Indeed, but then maybe it should have been more explicit.
Memory tagging as concept is quite old, so I would even expect that link to point into Burroughs Large Systems, Lisp, or other hardware of similar vintage.
If it actually works well in practice, why aren't there quite a few memory-safe, single owner-based systems programming languages out there? Is it such a new idea? (The author argues that it's not, C programmers have been doing it without compiler support for ages).
The example somehow reminds me of proof carrying code. If you obtain memory in pcc, you also get a proof that the memory is valid. If you want to use the memory, you need to pass the proof as well. Finally, the proof must be disposed and the only function that can do that for memory is free. This can be done for the reminder example as well.

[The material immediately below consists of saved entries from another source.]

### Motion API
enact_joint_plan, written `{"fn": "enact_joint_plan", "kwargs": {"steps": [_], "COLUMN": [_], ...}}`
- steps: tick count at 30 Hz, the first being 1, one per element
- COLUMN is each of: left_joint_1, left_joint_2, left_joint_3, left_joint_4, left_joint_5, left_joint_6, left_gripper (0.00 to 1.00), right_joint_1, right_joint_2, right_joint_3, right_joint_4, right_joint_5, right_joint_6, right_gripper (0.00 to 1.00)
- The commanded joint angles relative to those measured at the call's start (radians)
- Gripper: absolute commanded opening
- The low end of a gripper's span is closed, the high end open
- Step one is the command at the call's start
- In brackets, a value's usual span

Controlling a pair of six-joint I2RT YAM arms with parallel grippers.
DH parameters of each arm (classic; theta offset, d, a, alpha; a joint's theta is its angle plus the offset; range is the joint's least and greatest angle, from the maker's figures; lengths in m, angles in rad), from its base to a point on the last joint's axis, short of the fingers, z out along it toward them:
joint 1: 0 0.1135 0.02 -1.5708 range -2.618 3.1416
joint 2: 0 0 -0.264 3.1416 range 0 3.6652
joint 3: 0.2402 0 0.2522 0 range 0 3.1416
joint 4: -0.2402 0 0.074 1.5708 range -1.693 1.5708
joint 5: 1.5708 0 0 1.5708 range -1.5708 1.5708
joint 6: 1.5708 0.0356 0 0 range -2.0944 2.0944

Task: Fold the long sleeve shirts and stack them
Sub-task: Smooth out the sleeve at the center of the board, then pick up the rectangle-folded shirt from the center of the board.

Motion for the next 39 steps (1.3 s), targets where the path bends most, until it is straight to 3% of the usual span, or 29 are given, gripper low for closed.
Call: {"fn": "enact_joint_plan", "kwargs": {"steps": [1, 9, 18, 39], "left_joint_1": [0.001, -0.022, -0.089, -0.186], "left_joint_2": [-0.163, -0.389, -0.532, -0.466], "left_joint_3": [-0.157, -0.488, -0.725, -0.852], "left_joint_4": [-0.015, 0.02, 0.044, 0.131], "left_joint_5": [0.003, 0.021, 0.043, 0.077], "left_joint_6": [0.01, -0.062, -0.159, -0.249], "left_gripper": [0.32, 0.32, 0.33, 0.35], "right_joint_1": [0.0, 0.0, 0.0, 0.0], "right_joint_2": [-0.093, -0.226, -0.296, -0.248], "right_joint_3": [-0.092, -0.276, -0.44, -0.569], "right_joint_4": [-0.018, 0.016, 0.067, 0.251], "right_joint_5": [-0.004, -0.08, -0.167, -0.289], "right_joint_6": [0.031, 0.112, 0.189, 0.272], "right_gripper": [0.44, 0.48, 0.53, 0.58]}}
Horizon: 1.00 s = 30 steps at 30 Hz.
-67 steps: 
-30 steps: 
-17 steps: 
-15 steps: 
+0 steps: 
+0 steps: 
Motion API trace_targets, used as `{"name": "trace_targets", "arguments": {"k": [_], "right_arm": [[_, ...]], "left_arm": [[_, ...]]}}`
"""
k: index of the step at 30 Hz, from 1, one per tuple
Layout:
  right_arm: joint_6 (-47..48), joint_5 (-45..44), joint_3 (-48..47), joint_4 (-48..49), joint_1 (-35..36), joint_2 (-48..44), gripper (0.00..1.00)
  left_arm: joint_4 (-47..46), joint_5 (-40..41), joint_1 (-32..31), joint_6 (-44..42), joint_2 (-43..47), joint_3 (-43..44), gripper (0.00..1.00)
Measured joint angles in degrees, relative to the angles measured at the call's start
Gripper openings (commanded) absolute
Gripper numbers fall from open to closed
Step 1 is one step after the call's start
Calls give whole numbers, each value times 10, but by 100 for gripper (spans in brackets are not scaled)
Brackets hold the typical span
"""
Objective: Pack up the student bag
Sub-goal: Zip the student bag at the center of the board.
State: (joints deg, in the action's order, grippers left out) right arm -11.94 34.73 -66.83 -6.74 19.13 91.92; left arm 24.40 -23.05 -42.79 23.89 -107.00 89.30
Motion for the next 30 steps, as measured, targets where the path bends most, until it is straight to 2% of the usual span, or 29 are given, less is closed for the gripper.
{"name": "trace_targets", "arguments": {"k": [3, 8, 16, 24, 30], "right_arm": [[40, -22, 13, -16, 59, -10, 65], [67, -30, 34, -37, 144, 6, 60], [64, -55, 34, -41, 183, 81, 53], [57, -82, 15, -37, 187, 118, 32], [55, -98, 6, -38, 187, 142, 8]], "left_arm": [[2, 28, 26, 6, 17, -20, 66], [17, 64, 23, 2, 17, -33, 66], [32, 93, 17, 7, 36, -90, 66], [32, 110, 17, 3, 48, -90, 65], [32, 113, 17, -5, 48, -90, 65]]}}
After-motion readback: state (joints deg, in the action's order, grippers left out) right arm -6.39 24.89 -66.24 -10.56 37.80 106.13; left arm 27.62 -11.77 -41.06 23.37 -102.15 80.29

C++ move semantics was added to the existing standard library and class syntax in a way that avoided breaking old code. The language added "move constructor" conventions and the like, rather than making more drastic internal changes.
So moving from a std::string variable means it's still a valid object, only its internal state is now owned by someone else, and the std::string is required to now be in an "empty" (but still valid) state. Most of the "moving" is actually handled by extra code in std::string rather than the core language having rules for how the underlying bytes are moved around, because the core language wasn't changed that much.
I think Pony is one of the most interesting languages out there. I love actors, I love capabilities, I love whitelisting of C/C++ usage. Sadly no armv7 support, cross compiling itself is really hard too (never got it to work), the package management support is weird and deviates quite a bit from mainstream (IIRC having multiple versions of the same dependency is a feature ) and it lacks users.
I honestly would love to have a mix between rust and pony.
Too bad nobody was ever able to build a practical, concurrent programming language on top of parrot. (Nor any well-performing non-concurrent language, for that matter). And quite a few talented compiler writers tried (I'm thinking of Patrick Michaud and Jonathan Worthington at least, probably forget quite a few).
The "high RAII" concept is also not actually misuse proof. There doesn't look like there's actually anything preventing the user from calling free themselves instead of RemoveShipFromDisplayCache. The types are linear, but the final sink is always free which doesn't encode the full usage semantics.